PROVIDED DATA:

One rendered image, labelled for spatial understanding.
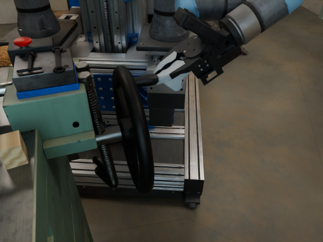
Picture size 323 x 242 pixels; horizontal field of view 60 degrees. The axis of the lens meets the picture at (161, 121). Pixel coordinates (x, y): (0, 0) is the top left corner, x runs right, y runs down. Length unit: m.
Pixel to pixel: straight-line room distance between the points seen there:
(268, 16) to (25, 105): 0.49
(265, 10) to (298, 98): 1.81
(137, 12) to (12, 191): 0.92
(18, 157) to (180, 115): 1.27
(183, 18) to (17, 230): 0.43
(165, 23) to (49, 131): 0.61
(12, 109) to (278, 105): 1.97
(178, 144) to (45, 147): 1.00
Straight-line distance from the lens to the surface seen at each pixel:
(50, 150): 0.55
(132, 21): 1.25
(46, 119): 0.53
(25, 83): 0.51
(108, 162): 0.68
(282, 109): 2.23
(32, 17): 1.14
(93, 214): 1.49
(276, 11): 0.64
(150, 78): 0.58
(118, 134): 0.61
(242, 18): 0.62
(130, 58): 1.12
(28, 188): 0.45
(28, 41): 0.56
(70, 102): 0.51
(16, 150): 0.46
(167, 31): 1.01
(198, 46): 0.60
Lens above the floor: 1.22
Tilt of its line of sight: 39 degrees down
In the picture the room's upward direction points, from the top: straight up
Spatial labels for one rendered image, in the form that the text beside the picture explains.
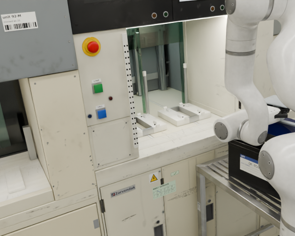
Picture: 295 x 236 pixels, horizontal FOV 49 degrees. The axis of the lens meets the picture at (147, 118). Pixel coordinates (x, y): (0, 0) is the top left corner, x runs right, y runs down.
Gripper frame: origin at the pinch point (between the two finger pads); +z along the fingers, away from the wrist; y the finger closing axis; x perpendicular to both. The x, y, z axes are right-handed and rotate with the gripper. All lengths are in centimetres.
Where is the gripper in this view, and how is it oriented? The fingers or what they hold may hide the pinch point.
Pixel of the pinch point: (278, 107)
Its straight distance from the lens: 134.6
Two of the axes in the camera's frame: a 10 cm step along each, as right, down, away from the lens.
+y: 5.8, 2.3, -7.8
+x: -0.9, -9.4, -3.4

PROBLEM TO SOLVE: Here the job is to set down exactly the lines of the material above that fall between the one with "Straight-line distance from" and the one with "Lens above the floor: 1.22", inclusive, and nothing beyond them.

WRITTEN RESPONSE:
Straight-line distance from the lens to the surface seen at each pixel:
(50, 150): 0.55
(132, 21): 1.25
(46, 119): 0.53
(25, 83): 0.51
(108, 162): 0.68
(282, 109): 2.23
(32, 17): 1.14
(93, 214): 1.49
(276, 11): 0.64
(150, 78): 0.58
(118, 134): 0.61
(242, 18): 0.62
(130, 58): 1.12
(28, 188): 0.45
(28, 41): 0.56
(70, 102): 0.51
(16, 150): 0.46
(167, 31): 1.01
(198, 46): 0.60
Lens above the floor: 1.22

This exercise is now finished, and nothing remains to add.